National Train Day launched in 2008 to help raise awareness of rail travel and its part in U.S transportation.
National Train Day launched in 2008 to help raise awareness of rail travel and its part in U.S transportation.
Matter, the Edelman sports-and-entertainment-marketing unit, has been named Amtrak's entertainment-marketing agency of record as part of a three-year pact. Matter will develop, manage and execute Amtrak's National Train Day, which launched in 2008 to help raise awareness of rail travel and its part in U.S transportation.

"Why is Amtrak doing this? It's not any different than the rest of the world, which has been changing in terms of how people consume information and messaging," said Amtrak Chief Marketing Officer David Lim. The Train Day event gets potential customers and what he calls "traniacs" to visit train stations, and therefore can help boost ridership and revenue in ways perhaps traditional promotions could not (that said, Amtrak does run TV ads).

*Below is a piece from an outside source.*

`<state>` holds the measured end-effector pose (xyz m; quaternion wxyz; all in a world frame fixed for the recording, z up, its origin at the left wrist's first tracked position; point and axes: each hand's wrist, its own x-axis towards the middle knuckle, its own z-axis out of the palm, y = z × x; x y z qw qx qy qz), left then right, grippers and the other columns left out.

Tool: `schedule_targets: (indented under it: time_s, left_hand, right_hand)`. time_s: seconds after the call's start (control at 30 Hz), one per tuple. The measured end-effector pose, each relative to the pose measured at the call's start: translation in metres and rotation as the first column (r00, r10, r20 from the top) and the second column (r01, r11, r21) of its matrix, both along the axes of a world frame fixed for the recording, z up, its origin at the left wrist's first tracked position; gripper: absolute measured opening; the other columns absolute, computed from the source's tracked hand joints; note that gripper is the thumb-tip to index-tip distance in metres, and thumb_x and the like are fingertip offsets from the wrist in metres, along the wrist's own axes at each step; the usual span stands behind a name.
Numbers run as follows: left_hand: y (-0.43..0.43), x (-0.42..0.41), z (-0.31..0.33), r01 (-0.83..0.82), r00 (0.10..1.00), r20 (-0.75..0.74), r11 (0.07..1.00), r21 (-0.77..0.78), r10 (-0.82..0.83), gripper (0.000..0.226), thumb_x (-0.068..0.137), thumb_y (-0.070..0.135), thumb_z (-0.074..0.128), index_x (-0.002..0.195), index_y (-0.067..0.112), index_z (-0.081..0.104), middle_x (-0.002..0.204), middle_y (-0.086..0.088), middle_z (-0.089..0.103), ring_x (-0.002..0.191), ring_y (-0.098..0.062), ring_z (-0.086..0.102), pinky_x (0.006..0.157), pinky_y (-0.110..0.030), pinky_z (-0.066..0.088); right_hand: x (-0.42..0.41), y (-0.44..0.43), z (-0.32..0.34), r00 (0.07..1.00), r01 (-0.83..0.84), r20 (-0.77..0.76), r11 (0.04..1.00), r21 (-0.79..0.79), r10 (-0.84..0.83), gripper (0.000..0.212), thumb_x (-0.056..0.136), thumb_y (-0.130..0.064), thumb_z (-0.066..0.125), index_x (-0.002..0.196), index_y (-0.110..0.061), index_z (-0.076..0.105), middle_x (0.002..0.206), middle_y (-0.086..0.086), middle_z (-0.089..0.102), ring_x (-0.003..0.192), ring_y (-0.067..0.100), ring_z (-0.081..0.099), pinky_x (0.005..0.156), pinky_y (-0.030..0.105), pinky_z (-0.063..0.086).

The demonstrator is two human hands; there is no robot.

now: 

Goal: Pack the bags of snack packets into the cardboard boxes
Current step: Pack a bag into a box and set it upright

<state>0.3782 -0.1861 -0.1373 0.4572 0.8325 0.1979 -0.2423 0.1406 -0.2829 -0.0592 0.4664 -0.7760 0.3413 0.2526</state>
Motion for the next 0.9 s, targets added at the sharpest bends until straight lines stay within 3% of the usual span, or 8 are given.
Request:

But Amtrak has other reasons for employing an entertainment-marketing firm. It is regularly approached for use in movie and TV scripts, Mr. Lim said, and often has its trains wrapped in promotional messages from marketers. Matter has "the relationships with screenwriters and producers. They can proactively bring us the right opportunities," Mr. Lim said. "We get a fair amount of requests, where we don't have the time or resources to evaluate and figure out, 'Gee, does this make sense? And if it does, at what level? What's the right way to approach this?'"

'Very sensitive'
At Matter, there's a recognition that Amtrak needn't go from government train service to glitzy ad star. "They are being very careful about how they are adopting this model, and it's something they are very sensitive about," said David Freeman, general manager of Matter. "We are really trying to make sure this is more about a celebration of trains and not some silly entertainment spectacle," he said, referring to National Train Day.

Amtrak has been plagued for years by criticism that its trains are late and its infrastructure outdated and its business not managed well, and the Bush administration acted to cut its federal subsidies. But Amtrak is expected to benefit from the Obama administration's stimulus plan, Mr. Lim said, as $1.3 billion goes toward upgrades of infrastructure as well as security. Mr. Lim said Amtrak finished its fiscal year 2008, which ended in September, with 28.7 million riders, up 11% from the previous fiscal year, and revenue of $1.7 billion, an increase of 14%.

There's more down the track. Both Mr. Lim and Mr. Freeman hinted at a six-month partnership between Amtrak and what Mr. Lim called a "major media company" that will last from May to November. A formal announcement is due in the next few weeks, Mr. Lim said.